Plus de 60 minutes de show. Trois millions de spectateurs en simultané, un record absolu dans l’histoire des State of Play. Ce chiffre seul mérite qu’on s’y arrête : dans un paysage vidéoludique saturé de fuites, de rumeurs et de leaks permanents, Sony a réussi à faire venir plus de monde que jamais devant un livestream. Cela ne tient pas du hasard, cela tient d’une stratégie éditoriale parfaitement maîtrisée.
Le show s’est ouvert sur Marvel’s Wolverine, dont on attendait des nouvelles depuis une éternité, et s’est refermé sur une révélation fracassante : God of War Laufey. Entre ces deux titans, Sony a distillé un flot continu d’annonces, de dates, de surprises. Control Resonant pour 2026, Tomb Raider: Legacy of Atlantis daté pour 2027, Until Dawn 2 également en route pour 2027, Onimusha: Way of the Sword, Silent Hill: Downfall, Ace Combat 8 pour le 2 octobre prochain et même un retour de Rayman qui a fait exploser les réseaux sociaux. Sony n’a pas présenté un calendrier, il a présenté une forteresse.

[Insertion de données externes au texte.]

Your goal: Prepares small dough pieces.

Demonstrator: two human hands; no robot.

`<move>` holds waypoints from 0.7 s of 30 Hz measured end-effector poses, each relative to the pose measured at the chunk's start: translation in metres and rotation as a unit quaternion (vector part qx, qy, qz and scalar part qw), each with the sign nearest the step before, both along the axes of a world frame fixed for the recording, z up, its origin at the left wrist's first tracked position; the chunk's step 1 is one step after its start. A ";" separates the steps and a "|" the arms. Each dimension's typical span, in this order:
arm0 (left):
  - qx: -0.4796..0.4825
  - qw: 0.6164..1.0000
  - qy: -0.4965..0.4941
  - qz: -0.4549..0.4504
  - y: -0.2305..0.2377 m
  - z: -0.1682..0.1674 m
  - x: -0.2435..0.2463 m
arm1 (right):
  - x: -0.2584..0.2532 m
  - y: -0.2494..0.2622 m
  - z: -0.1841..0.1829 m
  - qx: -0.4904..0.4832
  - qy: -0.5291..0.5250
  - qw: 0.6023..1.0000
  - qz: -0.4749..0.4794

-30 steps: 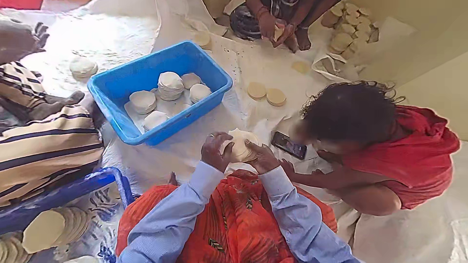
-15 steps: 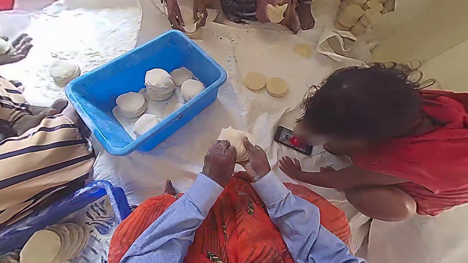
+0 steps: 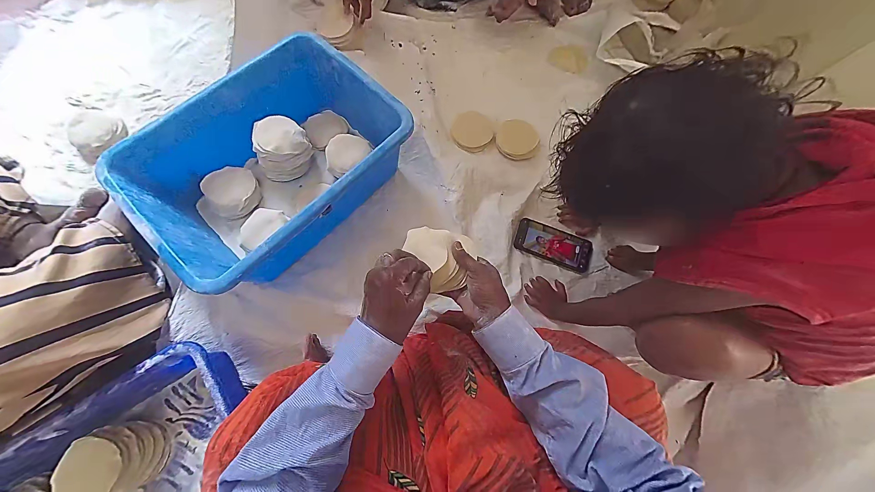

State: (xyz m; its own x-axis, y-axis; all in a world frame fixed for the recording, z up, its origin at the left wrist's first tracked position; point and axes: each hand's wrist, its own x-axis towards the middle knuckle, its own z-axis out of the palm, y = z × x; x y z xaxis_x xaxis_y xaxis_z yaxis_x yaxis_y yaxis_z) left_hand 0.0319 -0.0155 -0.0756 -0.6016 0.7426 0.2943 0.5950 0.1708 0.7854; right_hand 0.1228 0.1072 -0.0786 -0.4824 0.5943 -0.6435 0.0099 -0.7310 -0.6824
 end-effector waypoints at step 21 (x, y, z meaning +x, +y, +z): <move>0.000 0.995 0.098 -0.005 0.003 -0.002 0.014 | 0.000 0.000 0.004 0.009 -0.012 1.000 0.007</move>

« Le reste de votre 2026 s’annonce chargé, et 2027 se dessine déjà très bien. »
Ce qui frappe le plus dans ce State of Play, c’est la cohérence du positionnement. Sony ne cherche plus à gagner une guerre de chiffres bruts contre Microsoft ou Nintendo : il construit une identité narrative autour de ses exclusivités. God of War Laufey, encore en développement, incarne parfaitement cette ambition. Confier la franchise à un nouveau personnage central, Laufey, mère de Loki dans la mythologie nordique, c’est un pari risqué et courageux. Après Ragnarök, le bar était astronomiquement haut. Insomniac, Guerrilla, Santa Monica, les studios first-party de Sony semblent avoir reçu un mandat simple : ne jamais décevoir.
Reste une interrogation que personne ne veut vraiment formuler à voix haute. Wolverine, annoncé depuis des années par Insomniac, avec son lot de complications internes dont la cyberattaque de 2023 qui avait exposé des informations confidentielles, peut-il vraiment tenir la promesse de 2026 ? Le gameplay montré ce soir semble solide, brutal, généreux. Mais on a appris à se méfier des trailers de juin qui deviennent des reports de novembre. Ce serait le seul point noir capable d’entacher un show autrement impeccable.
Car Sony a compris quelque chose que la concurrence peine encore à saisir : les joueurs ne veulent pas des possibilités, ils veulent des certitudes. Des dates. Des images de gameplay réel. Moins de concepts, plus de concret. Ce State of Play de juin 2026 a livré exactement cela, et les trois millions de spectateurs présents n’étaient pas là par accident. Ils étaient là parce qu’ils avaient des raisons d’y croire. La question désormais, c’est de savoir si Sony saura honorer chacune de ces promesses avant que l’enthousiasme ne retombe.